Community Processes
Overview
This document describes the concrete workflows for participating in the aDNA community. Each process maps to a level on the participation ladder — you only need the processes relevant to your level of engagement.
Process 1: Upstream Contribution (Level 1+)
How framework-level improvements flow from individual vaults to the shared standard.
Trigger
An AI agent working in any aDNA vault notices a gap during normal work — a missing template field, an undocumented naming pattern, a workflow that could be smoother. The agent mentions the finding at a natural pause point (end of task, SITREP).
Steps
- Agent surfaces finding — “I noticed that
template_session.mddoesn’t include a field for estimated duration. This would help with token budget planning.” - User evaluates — Is this a framework-level improvement (helps all vaults) or project-specific?
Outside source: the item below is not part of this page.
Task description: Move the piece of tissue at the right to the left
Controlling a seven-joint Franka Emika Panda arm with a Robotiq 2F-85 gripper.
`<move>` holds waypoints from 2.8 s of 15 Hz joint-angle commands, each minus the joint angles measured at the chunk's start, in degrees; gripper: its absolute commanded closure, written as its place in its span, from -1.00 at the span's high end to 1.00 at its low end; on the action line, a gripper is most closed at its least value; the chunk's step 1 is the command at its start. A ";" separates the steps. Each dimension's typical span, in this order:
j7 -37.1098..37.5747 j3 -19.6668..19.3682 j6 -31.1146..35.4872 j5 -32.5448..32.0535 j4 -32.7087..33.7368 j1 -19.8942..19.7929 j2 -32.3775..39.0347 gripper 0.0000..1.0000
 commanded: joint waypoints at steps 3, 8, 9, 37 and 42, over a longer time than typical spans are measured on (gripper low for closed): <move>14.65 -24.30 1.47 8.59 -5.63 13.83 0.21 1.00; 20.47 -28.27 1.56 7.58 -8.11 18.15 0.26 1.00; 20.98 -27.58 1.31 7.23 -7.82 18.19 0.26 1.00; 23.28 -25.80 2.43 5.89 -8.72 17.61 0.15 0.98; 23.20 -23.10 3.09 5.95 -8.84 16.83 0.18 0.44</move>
- User approves — Agent creates
how/backlog/idea_upstream_{slug}.mdwith the structured proposal - Optional: open upstream issue — If the user has GitHub CLI configured, the agent opens an issue on
LatticeProtocol/Agentic-DNA - Community review — Maintainers and Stewards evaluate the proposal
- Merge or defer — Accepted improvements enter the next standard version
Full protocol: how/skills/skill_upstream_contribution.md
Self-reference: This vault itself has surfaced upstream improvements during its build — the 10 ontology extensions added here (concepts, tutorials, patterns, etc.) informed extensions to the base template.
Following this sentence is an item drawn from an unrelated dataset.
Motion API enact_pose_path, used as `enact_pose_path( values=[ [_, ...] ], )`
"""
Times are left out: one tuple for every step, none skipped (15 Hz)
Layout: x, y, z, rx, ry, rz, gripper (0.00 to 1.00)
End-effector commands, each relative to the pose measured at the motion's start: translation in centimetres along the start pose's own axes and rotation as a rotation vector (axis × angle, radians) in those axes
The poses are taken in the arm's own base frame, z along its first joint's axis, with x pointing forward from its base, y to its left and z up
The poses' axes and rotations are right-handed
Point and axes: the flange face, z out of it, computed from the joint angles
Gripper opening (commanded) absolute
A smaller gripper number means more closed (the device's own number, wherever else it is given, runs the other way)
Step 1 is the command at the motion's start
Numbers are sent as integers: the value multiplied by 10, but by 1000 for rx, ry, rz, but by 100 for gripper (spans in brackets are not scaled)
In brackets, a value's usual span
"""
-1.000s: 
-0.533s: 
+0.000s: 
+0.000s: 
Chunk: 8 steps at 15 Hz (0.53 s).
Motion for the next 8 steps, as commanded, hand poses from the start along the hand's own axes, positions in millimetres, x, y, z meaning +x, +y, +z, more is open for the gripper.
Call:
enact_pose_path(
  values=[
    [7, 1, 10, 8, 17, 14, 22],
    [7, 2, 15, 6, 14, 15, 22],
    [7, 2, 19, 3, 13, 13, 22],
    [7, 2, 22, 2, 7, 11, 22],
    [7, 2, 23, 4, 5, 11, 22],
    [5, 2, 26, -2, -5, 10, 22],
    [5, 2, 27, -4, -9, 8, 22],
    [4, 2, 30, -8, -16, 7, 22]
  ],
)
Process 2: Side-Quests (Level 2+)
How structured community experiments generate evidence for standard decisions.
Trigger
A question arises that needs data from multiple environments before the right answer is clear. A Steward designs a quest; community members run it.
Steps
- Browse
how/quests/for available quests - Read the quest spec — procedure, expected output format, estimated cost
- Run the procedure in your own vault with spare agent tokens
- Record results in the required format
- Submit as a PR to the quest’s
results/directory - Aggregation —
what/lattices/tools/aggregate_results.pycombines all submissions - Decision — Maintainers use aggregated data to make evidence-based standard choices
Quest Lifecycle
draft → open → running → analyzing → decided → archived
Quests are not permanent. Once enough data is collected and a decision is made, the quest moves to archived status with its conclusion documented.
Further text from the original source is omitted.